PROMPT: Whenever the word "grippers" appears in a line of the listing, copy that line.

========

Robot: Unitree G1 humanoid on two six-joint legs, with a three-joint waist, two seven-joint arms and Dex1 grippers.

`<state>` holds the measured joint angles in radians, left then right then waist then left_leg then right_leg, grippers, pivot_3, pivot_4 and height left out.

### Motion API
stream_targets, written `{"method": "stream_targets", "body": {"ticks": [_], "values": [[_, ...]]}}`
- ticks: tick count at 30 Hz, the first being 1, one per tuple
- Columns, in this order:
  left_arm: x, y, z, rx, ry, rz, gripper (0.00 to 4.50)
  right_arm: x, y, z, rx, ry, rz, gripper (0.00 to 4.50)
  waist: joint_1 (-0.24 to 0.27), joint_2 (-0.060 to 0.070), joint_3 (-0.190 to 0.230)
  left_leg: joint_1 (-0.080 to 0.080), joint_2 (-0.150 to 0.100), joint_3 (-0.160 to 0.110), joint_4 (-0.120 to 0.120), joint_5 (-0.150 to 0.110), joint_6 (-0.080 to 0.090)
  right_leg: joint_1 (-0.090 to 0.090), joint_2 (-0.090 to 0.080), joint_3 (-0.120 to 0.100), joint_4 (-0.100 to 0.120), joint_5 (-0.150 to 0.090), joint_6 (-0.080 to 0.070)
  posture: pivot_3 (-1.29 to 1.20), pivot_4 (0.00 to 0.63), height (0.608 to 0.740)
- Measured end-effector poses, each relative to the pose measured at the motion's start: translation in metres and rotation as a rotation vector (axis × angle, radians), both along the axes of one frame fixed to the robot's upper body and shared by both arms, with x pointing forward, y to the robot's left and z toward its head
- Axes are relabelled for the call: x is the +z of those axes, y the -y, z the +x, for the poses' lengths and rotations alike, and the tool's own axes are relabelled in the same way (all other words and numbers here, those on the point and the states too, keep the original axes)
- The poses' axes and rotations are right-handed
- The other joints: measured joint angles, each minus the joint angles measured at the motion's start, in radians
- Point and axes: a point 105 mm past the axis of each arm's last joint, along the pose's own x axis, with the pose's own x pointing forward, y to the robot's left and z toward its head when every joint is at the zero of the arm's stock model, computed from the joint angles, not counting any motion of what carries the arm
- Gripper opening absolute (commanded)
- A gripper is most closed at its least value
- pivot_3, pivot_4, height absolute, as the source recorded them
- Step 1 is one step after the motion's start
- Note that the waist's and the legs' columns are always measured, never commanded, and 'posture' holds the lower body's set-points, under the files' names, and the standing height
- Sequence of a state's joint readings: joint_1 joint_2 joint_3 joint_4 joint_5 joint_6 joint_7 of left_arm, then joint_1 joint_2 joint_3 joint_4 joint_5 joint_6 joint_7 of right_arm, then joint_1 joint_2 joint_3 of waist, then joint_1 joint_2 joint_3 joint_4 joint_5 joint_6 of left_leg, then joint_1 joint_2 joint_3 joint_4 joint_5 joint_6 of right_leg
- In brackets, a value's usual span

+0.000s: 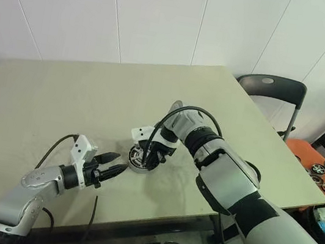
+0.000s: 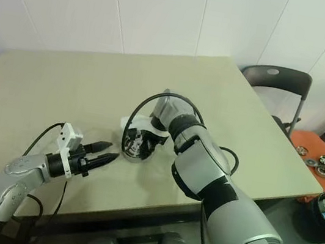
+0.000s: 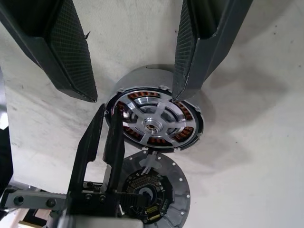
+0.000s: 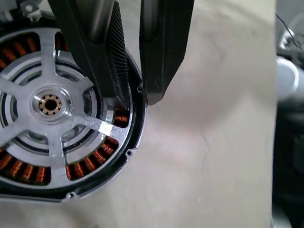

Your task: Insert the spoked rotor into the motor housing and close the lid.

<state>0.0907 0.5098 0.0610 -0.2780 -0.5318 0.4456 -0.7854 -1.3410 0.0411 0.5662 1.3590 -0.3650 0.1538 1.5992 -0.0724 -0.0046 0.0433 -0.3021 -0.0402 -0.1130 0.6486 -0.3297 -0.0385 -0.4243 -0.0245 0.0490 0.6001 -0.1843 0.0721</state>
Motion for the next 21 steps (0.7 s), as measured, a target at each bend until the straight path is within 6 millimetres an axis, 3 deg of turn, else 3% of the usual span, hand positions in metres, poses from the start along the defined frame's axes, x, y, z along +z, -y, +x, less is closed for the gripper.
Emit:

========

TASK RESPONSE:
Robot: Unitree G1 humanoid on two six-joint legs, with a three-joint waist, two seven-joint arms and Dex1 grippers.
`<state>` holds the measured joint angles in radians, left then right then waist then left_leg then right_leg, grippers, pivot_3, pivot_4 and height left out.

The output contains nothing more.